Items from a data source
┏━━

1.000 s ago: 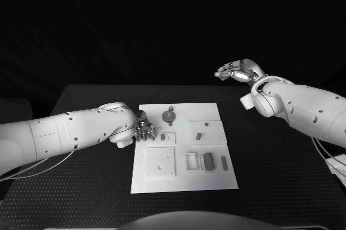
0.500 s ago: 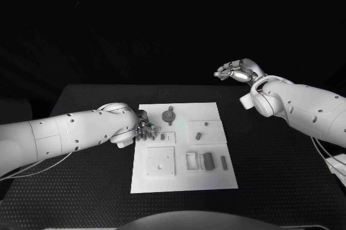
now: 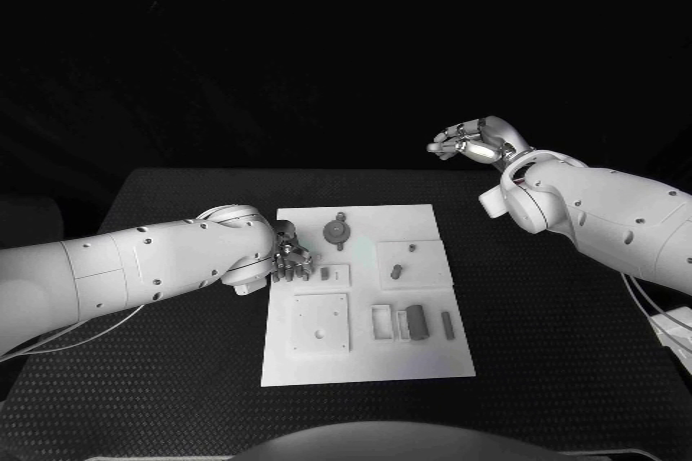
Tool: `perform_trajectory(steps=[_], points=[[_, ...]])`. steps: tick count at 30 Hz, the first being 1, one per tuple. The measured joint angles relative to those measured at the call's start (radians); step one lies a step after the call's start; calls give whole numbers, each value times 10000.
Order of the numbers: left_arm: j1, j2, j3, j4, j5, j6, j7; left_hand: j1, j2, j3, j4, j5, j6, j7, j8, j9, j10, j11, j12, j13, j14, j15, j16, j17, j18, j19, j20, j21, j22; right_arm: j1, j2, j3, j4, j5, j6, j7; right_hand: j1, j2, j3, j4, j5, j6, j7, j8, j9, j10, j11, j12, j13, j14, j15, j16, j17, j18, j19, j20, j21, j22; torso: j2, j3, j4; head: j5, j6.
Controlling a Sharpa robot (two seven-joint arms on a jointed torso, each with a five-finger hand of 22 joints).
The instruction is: Assemble the parts on the task board
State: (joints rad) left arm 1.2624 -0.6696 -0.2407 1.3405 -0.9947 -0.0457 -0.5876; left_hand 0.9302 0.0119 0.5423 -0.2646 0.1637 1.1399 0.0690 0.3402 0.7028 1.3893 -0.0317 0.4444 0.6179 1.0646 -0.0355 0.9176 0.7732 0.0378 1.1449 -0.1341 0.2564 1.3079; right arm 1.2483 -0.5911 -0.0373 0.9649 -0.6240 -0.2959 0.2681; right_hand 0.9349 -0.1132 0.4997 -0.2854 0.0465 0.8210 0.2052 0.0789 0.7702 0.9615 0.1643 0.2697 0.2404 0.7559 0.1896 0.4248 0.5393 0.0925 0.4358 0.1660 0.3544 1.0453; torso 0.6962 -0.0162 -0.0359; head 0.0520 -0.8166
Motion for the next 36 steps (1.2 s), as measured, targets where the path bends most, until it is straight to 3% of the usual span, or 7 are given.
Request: perform_trajectory(steps=[4,11,15,28,34,36], points=[[-15,9,0,-6,-3,48,7,-98,-98,-53,178,-301,213,-175,-29,0,-140,-62,0,-4,-15,14,-12,-13,7,-54,16,0,-1,0,-2,0,0,0,2,-1,0,0,0,0,0,0,0,0,1,0,0,0,-9,0,0,0,-1,1,0,0,0,0,0,1,5,-6,-9],[-20,12,-1,-4,-3,89,12,-196,-280,-81,292,-451,187,-206,-73,5,-196,-113,-9,-11,-43,28,-41,-15,6,-71,-1,0,-2,0,-2,0,0,1,3,-2,0,0,0,0,0,0,0,0,1,0,0,0,-9,0,0,0,3,1,0,0,0,-1,0,0,4,-12,-15],[-25,10,-3,-17,-2,89,11,-343,-566,-119,561,-955,184,-202,-151,17,-295,-144,-38,-27,-92,19,-41,-24,6,-106,34,0,-2,-1,-6,0,4,1,3,-3,0,0,0,0,0,0,0,0,1,0,0,0,-19,-35,33,0,8,2,0,0,0,-1,0,0,4,-17,-4],[-38,-76,-4,-80,6,85,7,-724,-991,-216,982,-1029,50,-125,-218,50,-389,-93,-38,-37,-182,36,-41,-36,2,-142,-1,-42,-3,-1,-12,0,-4,2,2,-9,0,0,-44,-12,0,-28,28,0,-8,0,0,-2,-28,-35,33,-38,7,1,0,0,0,7,-1,1,0,-35,13],[-41,-152,-4,-102,-4,58,7,-1160,-1530,-396,1374,-1127,-72,-75,-280,82,-472,-10,-82,-37,-271,52,-41,-35,2,-206,51,-87,-4,-5,-16,0,-7,2,3,-15,0,0,-56,0,0,-28,28,0,-8,0,0,-39,-48,-128,55,-38,6,1,-36,37,-40,20,-1,1,0,-40,20],[-42,-164,-4,-103,-5,38,7,-1252,-1598,-586,1388,-1127,-270,-39,-377,96,-514,32,-85,-36,-340,51,-41,-35,1,-285,37,-146,-4,-8,-16,0,-9,2,3,-16,0,0,-56,-1,0,-28,28,0,-7,0,0,-39,-49,-130,57,-74,6,1,-36,36,-40,20,-1,1,0,-42,23]])
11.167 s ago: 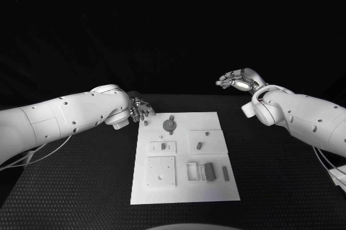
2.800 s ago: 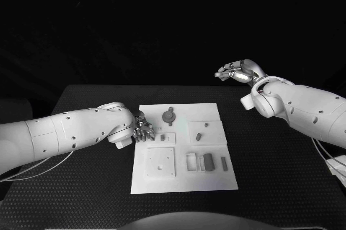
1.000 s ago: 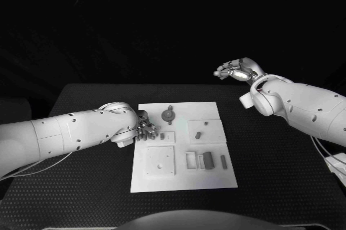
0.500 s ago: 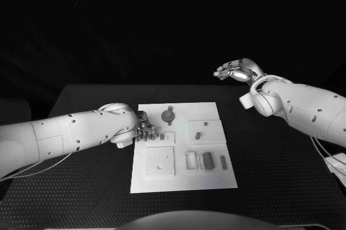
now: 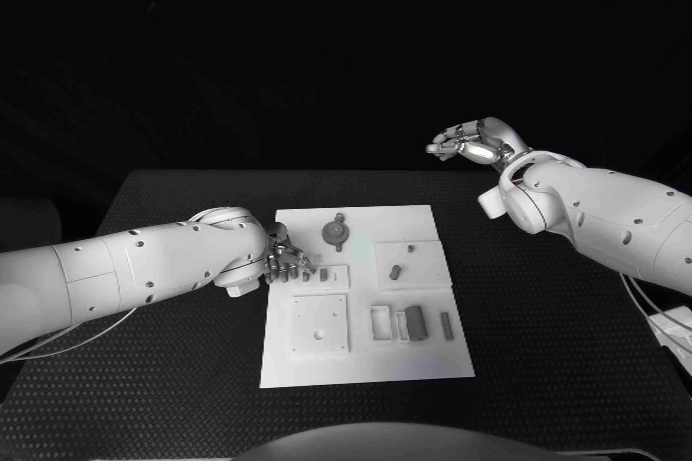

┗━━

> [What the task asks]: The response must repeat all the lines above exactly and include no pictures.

> [Solution to this problem]:
1.000 s ago: 
0.500 s ago: 
now: 
Tool: `perform_trajectory(steps=[_], points=[[_, ...]])`. steps: tick count at 30 Hz, the first being 1, one per tuple. The measured joint angles relative to those measured at the call's start (radians); step one lies a step after the call's start; calls give whole numbers, each value times 10000.
Order of the numbers: left_arm: j1, j2, j3, j4, j5, j6, j7; left_hand: j1, j2, j3, j4, j5, j6, j7, j8, j9, j10, j11, j12, j13, j14, j15, j16, j17, j18, j19, j20, j21, j22; right_arm: j1, j2, j3, j4, j5, j6, j7; right_hand: j1, j2, j3, j4, j5, j6, j7, j8, j9, j10, j11, j12, j13, j14, j15, j16, j17, j18, j19, j20, j21, j22; torso: j2, j3, j4; head: j5, j6.
Controlling a Sharpa robot (two seven-joint arms on a jointed torso, each with a five-finger hand of 22 joints).
The instruction is: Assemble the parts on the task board
State: (joints rad) left arm 1.2624 -0.6696 -0.2407 1.3405 -0.9947 -0.0457 -0.5876; left_hand 0.9302 0.0119 0.5423 -0.2646 0.1637 1.1399 0.0690 0.3402 0.7028 1.3893 -0.0317 0.4444 0.6179 1.0646 -0.0355 0.9176 0.7732 0.0378 1.1449 -0.1341 0.2564 1.3079; right arm 1.2483 -0.5911 -0.0373 0.9649 -0.6240 -0.2959 0.2681; right_hand 0.9349 -0.1132 0.4997 -0.2854 0.0465 0.8210 0.2052 0.0789 0.7702 0.9615 0.1643 0.2697 0.2404 0.7559 0.1896 0.4248 0.5393 0.0925 0.4358 0.1660 0.3544 1.0453; torso 0.6962 -0.0162 -0.0359; head 0.0520 -0.8166
Motion for the next 36 steps (1.2 s), as measured, targets where the path bends most, until it is straight to 3% of the usual span, or 7 are given.
Request: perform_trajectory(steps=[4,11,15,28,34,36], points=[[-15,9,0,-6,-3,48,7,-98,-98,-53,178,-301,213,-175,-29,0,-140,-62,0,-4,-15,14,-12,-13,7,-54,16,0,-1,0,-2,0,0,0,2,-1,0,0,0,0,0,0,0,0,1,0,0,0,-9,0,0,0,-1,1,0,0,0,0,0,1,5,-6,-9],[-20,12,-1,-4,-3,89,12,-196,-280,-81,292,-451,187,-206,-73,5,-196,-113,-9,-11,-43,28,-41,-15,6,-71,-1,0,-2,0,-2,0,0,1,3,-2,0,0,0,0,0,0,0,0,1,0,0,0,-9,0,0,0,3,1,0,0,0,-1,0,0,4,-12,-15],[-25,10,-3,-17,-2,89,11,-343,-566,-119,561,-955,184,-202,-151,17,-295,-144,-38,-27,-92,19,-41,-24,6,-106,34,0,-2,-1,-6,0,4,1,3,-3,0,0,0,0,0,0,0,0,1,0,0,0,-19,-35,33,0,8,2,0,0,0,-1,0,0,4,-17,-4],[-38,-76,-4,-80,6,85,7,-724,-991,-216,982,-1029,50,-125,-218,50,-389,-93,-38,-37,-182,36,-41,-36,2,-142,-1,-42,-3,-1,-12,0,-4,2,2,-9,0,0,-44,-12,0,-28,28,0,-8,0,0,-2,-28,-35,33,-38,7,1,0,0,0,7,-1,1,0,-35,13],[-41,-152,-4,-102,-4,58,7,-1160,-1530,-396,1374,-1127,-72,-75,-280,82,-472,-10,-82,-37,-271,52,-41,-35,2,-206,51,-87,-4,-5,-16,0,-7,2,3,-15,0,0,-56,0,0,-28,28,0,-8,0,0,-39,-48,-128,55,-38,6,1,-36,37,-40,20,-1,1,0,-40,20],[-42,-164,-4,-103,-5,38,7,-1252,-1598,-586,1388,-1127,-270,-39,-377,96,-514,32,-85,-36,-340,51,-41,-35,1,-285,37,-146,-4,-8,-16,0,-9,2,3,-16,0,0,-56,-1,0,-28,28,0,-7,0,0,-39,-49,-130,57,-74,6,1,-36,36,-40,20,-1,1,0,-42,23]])
11.167 s ago: 
2.800 s ago: 
1.000 s ago: 
0.500 s ago: 
now: 

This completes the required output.